◆ PROMPT ◆
From the data below, retype exactly the lines starting with the one that contains "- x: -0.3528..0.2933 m" and ending with the one that contains "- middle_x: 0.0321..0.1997", both included.

───── WORKING DATA

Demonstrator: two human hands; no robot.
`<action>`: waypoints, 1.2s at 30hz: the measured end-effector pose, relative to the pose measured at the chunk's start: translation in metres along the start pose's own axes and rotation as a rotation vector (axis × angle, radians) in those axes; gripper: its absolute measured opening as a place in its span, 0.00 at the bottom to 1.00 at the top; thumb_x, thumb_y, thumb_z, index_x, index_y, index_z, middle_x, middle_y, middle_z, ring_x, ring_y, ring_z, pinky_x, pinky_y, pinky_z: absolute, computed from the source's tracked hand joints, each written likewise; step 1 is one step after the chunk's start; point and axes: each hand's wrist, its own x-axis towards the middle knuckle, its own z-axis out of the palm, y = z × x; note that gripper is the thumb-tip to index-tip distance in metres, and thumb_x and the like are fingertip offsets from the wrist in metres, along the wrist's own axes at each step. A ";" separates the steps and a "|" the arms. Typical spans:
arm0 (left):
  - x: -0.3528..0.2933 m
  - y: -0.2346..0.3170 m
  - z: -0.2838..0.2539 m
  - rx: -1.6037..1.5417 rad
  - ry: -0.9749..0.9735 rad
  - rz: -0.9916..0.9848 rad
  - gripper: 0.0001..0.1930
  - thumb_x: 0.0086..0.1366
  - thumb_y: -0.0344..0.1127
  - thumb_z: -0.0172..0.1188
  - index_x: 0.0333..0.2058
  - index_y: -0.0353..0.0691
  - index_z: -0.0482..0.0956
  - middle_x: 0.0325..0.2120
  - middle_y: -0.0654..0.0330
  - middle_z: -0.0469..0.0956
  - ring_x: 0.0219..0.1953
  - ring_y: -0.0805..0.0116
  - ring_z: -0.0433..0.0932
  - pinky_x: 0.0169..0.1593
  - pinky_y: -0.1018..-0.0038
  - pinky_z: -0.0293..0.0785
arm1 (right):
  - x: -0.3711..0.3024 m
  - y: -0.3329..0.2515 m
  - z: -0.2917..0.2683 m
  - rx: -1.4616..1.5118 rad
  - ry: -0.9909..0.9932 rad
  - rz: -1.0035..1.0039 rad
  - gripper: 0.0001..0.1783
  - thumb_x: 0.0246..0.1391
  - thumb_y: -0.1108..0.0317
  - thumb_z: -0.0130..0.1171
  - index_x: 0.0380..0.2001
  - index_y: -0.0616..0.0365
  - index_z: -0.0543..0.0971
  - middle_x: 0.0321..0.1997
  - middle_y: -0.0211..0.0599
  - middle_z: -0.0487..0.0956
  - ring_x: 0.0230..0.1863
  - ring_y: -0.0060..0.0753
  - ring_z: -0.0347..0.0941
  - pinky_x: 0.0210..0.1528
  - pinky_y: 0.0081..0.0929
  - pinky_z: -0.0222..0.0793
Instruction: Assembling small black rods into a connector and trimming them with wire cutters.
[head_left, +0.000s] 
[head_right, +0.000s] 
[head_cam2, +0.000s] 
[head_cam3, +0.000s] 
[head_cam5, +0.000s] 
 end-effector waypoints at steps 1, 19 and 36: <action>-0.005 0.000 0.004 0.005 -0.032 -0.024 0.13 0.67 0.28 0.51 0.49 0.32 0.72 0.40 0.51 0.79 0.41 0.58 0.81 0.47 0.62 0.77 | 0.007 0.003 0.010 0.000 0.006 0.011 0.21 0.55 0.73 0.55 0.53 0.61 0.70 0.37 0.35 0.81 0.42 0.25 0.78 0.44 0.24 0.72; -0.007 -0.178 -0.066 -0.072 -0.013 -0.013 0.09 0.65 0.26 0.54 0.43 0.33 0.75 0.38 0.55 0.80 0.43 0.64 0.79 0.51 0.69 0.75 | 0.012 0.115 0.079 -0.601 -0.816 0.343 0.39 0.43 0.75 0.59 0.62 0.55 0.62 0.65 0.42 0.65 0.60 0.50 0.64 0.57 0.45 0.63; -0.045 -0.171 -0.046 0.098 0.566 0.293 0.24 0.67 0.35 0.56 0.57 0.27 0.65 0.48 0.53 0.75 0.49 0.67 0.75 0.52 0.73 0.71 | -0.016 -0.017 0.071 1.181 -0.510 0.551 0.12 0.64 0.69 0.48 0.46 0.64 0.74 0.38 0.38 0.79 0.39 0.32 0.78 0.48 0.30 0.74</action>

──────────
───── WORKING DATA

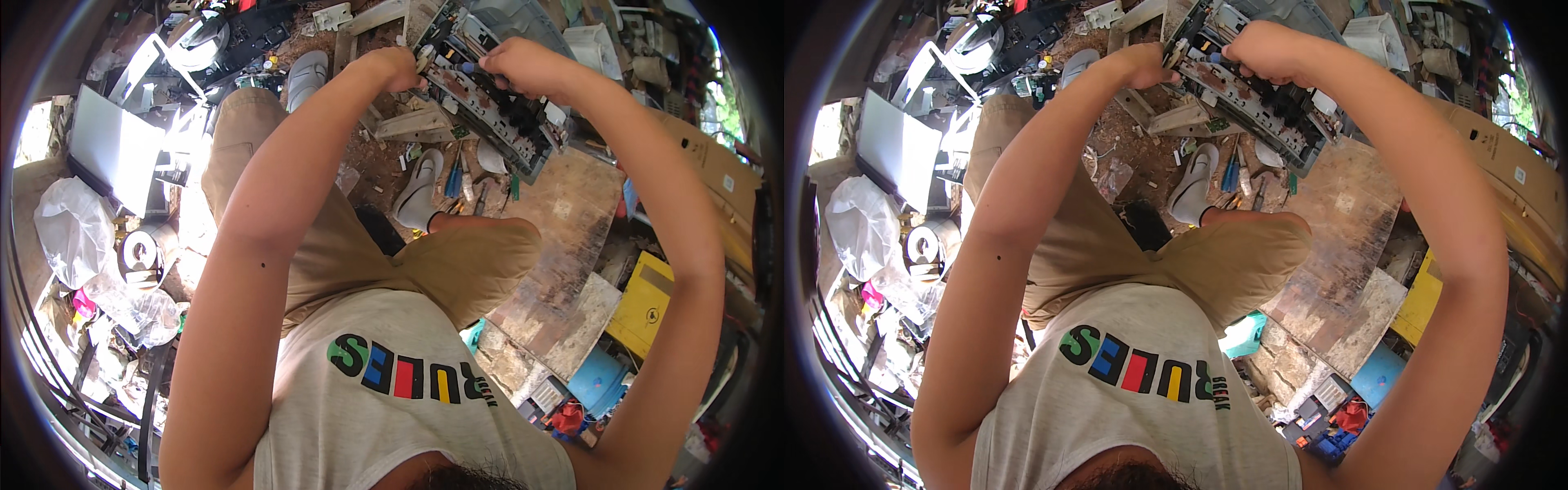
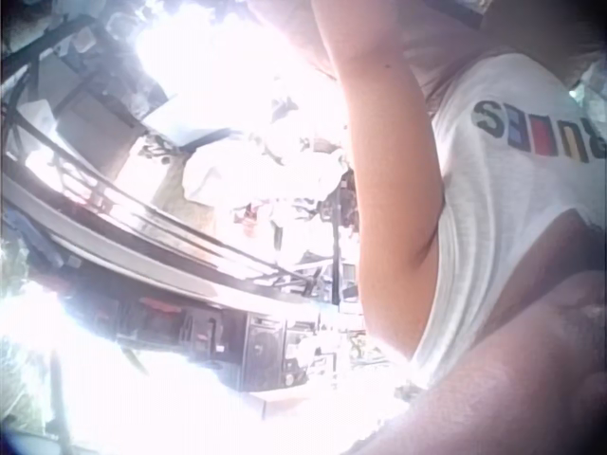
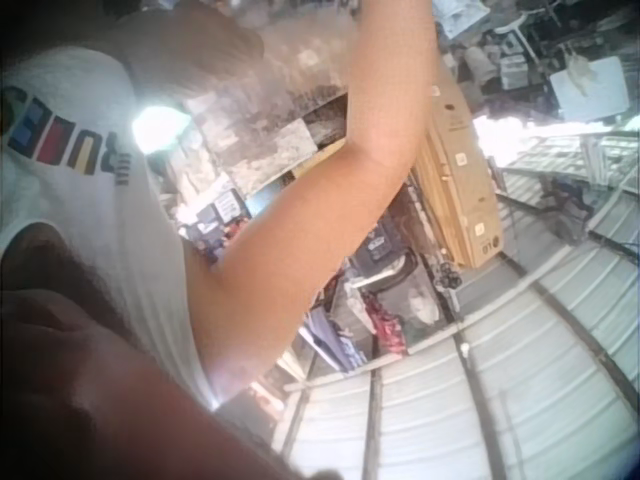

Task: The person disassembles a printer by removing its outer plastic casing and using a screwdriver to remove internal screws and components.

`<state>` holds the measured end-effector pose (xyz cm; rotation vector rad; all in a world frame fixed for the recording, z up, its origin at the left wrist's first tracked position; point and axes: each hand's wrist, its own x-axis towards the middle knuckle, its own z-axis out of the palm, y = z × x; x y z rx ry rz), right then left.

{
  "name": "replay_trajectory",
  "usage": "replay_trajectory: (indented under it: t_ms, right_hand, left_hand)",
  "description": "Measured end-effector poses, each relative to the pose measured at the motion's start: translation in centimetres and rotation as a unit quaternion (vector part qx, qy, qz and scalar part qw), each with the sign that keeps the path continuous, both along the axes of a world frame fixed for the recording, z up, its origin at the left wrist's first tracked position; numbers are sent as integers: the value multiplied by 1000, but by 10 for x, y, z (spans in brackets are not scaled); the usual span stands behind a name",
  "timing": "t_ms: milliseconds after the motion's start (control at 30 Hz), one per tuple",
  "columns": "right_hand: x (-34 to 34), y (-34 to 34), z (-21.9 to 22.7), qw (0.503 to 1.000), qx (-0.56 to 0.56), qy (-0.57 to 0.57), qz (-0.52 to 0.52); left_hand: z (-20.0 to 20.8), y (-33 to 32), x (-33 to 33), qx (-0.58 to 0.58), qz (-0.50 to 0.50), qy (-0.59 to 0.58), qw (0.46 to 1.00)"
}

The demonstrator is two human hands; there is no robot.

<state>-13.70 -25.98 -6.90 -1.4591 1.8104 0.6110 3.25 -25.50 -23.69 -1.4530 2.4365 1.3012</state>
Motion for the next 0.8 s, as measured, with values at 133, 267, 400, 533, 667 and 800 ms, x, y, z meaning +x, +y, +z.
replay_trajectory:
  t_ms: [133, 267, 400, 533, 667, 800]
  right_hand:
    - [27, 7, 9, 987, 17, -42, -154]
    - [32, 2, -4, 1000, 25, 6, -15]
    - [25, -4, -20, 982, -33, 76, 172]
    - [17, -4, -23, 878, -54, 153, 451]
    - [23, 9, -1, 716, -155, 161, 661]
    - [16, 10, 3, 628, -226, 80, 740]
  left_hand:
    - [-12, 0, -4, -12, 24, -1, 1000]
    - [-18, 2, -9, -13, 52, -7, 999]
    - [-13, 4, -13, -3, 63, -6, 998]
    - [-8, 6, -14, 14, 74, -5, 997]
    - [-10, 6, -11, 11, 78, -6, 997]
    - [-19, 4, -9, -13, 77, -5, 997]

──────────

◆ SOLVED EXERCISE ◆
  - x: -0.3528..0.2933 m
  - y: -0.2346..0.3170 m
  - z: -0.2838..0.2539 m
  - rx: -1.6037..1.5417 rad
  - ry: -0.9749..0.9735 rad
  - rz: -0.9916..0.9848 rad
  - gripper: 0.0001..0.1930
  - thumb_x: 0.0086..0.1366
  - thumb_y: -0.0344..0.1127
  - thumb_z: -0.0172..0.1188
  - index_x: 0.0333..0.2058
  - index_y: -0.0353..0.0691
  - index_z: -0.0482..0.0956
  - middle_x: 0.0325..0.2120
  - middle_y: -0.0654..0.0330
  - middle_z: -0.0469..0.0956
  - ring_x: 0.0219..0.1953
  - ring_y: -0.0805..0.0116
  - ring_z: -0.0433..0.0932
  - pinky_x: 0.0169..0.1593
  - pinky_y: -0.1018..-0.0038
  - pinky_z: -0.0293..0.0785
arm1 (right):
  - x: -0.3711..0.3024 m
  - y: -0.3329..0.2515 m
  - z: -0.2917..0.2683 m
  - rx: -1.4616..1.5118 rad
  - ry: -0.9909..0.9932 rad
  - rz: -1.0035..1.0039 rad
  - gripper: 0.0001..0.1783
  - thumb_x: 0.0246..0.1391
  - thumb_y: -0.1108..0.0317
  - thumb_z: -0.0130..0.1171
  - index_x: 0.0380..0.2001
  - index_y: -0.0616..0.0365
  - index_z: -0.0543..0.0971
  - middle_x: 0.0321..0.1997

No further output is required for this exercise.